__Your goal__:
Pull out all lines from the listing below in which the word "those" appears.

-*-

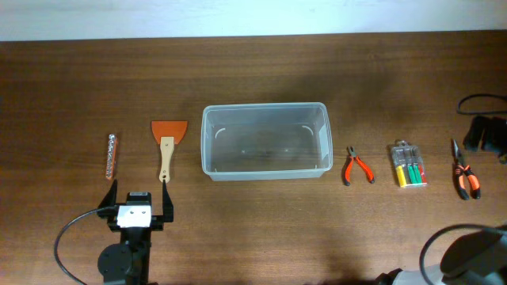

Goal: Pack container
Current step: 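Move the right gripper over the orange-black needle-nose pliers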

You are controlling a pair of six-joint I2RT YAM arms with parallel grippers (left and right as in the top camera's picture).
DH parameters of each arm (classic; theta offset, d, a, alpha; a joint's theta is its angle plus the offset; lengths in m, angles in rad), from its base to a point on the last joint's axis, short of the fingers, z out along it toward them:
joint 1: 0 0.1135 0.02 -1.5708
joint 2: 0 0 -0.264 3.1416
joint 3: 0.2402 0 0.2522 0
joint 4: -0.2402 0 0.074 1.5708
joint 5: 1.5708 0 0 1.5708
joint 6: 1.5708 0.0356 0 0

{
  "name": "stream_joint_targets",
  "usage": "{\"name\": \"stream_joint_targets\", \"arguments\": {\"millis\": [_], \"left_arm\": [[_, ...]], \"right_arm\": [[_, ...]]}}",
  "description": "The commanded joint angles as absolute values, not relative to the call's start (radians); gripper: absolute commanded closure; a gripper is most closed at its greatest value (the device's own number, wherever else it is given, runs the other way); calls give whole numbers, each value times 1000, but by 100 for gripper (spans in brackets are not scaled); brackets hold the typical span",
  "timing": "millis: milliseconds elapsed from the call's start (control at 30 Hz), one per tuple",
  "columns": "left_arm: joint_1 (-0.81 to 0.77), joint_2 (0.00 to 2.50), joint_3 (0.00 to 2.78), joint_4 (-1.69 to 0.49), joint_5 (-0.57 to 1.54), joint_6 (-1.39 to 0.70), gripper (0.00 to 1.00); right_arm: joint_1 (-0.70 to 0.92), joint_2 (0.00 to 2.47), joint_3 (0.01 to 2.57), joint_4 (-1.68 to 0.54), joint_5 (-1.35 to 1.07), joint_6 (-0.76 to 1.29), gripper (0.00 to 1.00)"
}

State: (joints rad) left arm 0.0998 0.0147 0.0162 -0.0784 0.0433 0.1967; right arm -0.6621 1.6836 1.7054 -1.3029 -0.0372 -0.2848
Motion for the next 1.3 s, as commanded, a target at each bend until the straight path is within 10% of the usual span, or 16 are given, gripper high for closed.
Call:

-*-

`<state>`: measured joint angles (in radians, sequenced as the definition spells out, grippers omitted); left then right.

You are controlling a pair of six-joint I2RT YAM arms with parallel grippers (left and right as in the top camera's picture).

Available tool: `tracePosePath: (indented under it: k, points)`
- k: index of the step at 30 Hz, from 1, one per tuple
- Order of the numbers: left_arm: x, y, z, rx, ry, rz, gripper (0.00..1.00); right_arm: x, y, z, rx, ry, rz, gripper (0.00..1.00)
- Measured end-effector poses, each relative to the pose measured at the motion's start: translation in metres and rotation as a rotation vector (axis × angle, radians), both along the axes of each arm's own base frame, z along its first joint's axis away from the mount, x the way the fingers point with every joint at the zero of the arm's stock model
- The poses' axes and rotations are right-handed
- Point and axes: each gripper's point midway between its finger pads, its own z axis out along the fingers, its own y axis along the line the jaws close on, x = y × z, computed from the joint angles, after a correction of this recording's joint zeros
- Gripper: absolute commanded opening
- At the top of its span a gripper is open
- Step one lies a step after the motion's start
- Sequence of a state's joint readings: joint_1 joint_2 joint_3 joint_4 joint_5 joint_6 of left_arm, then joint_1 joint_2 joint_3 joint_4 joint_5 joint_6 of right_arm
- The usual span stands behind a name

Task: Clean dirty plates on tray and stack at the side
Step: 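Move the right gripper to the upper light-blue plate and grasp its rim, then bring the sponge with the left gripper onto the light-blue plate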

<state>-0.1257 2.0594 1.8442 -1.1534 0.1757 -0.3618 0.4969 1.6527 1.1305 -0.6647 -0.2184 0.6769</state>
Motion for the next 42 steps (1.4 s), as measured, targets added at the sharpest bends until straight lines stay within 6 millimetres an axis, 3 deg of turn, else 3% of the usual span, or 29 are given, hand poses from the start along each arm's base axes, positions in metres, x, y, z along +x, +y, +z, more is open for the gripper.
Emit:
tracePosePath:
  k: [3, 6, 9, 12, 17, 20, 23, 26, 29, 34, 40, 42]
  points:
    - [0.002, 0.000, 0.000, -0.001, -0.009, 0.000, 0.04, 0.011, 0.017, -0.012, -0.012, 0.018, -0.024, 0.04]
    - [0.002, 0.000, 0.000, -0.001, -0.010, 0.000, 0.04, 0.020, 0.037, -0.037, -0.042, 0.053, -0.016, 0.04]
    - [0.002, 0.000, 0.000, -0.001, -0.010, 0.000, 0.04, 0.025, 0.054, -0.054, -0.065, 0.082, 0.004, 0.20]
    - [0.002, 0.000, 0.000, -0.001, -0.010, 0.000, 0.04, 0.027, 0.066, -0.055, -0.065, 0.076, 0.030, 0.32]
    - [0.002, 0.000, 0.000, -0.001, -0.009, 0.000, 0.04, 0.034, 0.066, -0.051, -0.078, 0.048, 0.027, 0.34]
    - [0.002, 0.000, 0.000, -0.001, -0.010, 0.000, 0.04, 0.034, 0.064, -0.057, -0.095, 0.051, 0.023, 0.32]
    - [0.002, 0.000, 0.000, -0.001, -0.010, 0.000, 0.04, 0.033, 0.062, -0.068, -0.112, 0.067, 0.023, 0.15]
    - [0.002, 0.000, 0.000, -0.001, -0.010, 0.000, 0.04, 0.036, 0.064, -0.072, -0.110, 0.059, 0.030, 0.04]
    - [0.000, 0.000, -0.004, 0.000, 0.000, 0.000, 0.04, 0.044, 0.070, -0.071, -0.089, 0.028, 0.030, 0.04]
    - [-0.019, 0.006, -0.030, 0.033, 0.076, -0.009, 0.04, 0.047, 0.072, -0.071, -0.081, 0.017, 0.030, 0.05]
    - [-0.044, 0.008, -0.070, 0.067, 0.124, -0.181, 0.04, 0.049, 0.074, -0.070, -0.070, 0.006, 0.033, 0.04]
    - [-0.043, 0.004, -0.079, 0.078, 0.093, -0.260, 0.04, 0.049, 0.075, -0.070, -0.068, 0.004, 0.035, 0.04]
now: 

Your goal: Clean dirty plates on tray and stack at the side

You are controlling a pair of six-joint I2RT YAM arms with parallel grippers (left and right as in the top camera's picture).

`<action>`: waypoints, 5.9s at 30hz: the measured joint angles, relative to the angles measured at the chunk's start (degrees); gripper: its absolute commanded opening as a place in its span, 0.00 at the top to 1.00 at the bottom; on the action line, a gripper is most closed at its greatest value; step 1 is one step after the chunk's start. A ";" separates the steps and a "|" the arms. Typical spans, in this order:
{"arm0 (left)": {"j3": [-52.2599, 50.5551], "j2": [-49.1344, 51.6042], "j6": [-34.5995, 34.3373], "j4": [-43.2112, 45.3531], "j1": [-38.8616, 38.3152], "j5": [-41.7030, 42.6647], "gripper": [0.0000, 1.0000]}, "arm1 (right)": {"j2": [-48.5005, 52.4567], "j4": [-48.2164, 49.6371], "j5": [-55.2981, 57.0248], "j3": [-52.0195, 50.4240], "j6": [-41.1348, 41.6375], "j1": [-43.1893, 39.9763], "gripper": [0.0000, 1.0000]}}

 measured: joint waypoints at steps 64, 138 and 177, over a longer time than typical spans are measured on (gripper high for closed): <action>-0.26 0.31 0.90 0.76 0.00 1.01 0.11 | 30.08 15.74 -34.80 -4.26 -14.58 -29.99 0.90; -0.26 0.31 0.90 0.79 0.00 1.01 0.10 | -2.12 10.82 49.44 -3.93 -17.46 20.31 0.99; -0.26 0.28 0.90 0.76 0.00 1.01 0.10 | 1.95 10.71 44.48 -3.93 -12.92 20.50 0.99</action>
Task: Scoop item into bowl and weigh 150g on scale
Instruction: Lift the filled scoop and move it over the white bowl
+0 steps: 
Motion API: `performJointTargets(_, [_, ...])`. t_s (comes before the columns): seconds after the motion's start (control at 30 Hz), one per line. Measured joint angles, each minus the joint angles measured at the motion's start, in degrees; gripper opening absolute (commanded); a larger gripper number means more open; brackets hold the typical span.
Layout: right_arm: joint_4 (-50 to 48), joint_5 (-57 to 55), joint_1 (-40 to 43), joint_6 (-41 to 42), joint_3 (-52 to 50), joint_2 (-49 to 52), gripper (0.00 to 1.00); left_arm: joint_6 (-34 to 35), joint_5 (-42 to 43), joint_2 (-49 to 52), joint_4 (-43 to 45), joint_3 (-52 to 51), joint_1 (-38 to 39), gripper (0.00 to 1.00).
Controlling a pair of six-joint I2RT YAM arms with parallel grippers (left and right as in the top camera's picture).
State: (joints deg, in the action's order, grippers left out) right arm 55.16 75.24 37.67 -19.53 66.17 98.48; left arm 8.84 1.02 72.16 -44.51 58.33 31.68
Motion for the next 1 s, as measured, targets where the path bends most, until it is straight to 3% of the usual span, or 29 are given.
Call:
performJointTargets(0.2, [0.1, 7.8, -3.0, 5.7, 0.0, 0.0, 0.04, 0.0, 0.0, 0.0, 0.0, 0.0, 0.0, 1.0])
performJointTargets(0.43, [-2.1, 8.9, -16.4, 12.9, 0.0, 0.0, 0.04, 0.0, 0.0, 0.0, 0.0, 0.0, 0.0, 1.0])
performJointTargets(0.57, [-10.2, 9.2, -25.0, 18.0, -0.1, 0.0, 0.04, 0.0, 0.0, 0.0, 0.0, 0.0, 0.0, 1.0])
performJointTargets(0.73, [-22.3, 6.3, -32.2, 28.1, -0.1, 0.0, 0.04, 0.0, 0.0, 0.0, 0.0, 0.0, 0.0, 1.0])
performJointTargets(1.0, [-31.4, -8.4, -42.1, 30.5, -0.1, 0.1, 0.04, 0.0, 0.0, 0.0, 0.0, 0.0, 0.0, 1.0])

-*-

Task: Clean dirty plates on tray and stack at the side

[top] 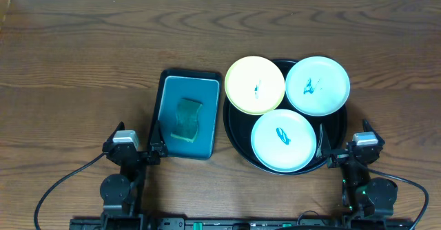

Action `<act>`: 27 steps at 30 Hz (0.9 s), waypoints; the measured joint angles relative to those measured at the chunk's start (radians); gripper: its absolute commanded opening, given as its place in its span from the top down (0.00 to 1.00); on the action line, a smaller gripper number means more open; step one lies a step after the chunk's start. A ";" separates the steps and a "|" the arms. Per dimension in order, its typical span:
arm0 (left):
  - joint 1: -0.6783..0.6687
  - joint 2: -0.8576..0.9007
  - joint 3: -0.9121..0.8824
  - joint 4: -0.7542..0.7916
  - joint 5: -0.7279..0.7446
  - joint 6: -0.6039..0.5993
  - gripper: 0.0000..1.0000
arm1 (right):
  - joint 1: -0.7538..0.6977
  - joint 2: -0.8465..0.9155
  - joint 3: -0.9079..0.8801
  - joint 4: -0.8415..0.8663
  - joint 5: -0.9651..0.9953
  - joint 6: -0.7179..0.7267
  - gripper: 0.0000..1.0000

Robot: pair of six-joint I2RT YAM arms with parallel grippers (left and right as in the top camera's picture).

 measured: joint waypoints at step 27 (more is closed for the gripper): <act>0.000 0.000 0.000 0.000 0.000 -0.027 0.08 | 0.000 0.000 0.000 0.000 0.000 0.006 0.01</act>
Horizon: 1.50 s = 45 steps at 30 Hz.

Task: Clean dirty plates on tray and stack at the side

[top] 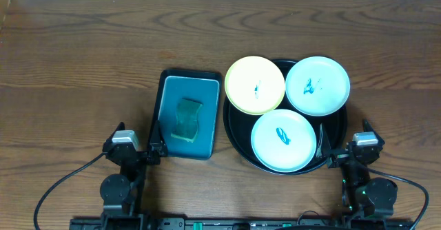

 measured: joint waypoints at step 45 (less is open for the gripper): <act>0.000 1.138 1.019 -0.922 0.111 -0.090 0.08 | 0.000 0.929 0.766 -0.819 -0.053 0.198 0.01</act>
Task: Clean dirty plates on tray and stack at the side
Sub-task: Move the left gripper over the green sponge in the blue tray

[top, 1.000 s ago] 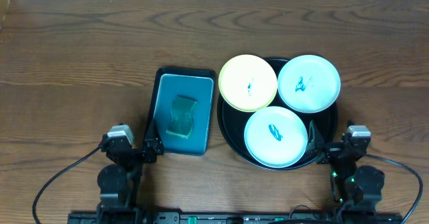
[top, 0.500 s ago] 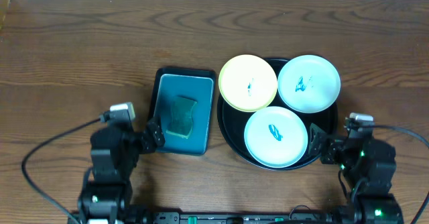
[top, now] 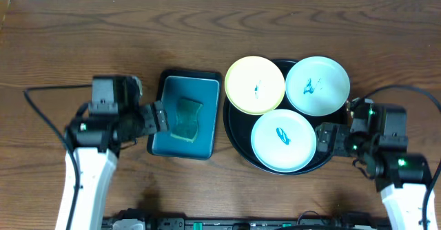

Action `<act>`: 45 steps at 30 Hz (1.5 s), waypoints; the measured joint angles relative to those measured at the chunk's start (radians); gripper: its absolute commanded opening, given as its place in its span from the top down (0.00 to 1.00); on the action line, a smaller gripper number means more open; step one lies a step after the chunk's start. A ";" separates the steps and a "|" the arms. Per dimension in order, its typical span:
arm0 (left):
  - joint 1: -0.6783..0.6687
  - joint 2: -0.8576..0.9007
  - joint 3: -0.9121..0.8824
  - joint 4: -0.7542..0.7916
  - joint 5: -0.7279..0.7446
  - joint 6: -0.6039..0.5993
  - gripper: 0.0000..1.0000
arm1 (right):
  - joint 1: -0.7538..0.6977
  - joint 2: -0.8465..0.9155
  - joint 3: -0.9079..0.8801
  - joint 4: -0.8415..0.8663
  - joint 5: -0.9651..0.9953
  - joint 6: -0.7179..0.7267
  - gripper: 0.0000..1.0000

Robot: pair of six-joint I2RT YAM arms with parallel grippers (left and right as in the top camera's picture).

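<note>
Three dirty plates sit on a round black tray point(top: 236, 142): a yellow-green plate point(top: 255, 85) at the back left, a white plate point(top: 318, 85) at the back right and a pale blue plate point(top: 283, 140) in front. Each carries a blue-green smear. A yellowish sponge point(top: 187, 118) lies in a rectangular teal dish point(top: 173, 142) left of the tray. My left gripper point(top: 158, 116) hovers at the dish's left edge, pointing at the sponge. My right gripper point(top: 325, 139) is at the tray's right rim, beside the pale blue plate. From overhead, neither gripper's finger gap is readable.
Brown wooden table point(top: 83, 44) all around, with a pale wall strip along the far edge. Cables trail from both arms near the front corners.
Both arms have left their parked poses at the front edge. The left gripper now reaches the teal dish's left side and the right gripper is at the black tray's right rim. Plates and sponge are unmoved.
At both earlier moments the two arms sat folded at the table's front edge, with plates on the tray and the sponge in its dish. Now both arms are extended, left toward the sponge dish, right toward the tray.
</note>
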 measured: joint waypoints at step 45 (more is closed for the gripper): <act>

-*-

__Answer box__:
Action `<act>`: 27 steps at 30 Hz (0.9 s), waypoints; the measured joint angles relative to those measured at the chunk's start (radians); gripper: its absolute commanded opening, given as its place in its span from the top down (0.00 to 1.00); on the action line, a smaller gripper number means more open; step one lies a step after the chunk's start. A ";" separates the steps and a "|" the arms. Per dimension in order, its typical span:
Action `<act>`: 45 steps at 30 Hz (1.5 s), waypoints; the measured joint angles relative to those measured at the chunk's start (radians); gripper: its absolute commanded opening, given as its place in its span from the top down (0.00 to 1.00); on the action line, a smaller gripper number means more open; step one lies a step after the chunk's start. A ";" separates the steps and a "|" the arms. Per dimension in order, its typical span:

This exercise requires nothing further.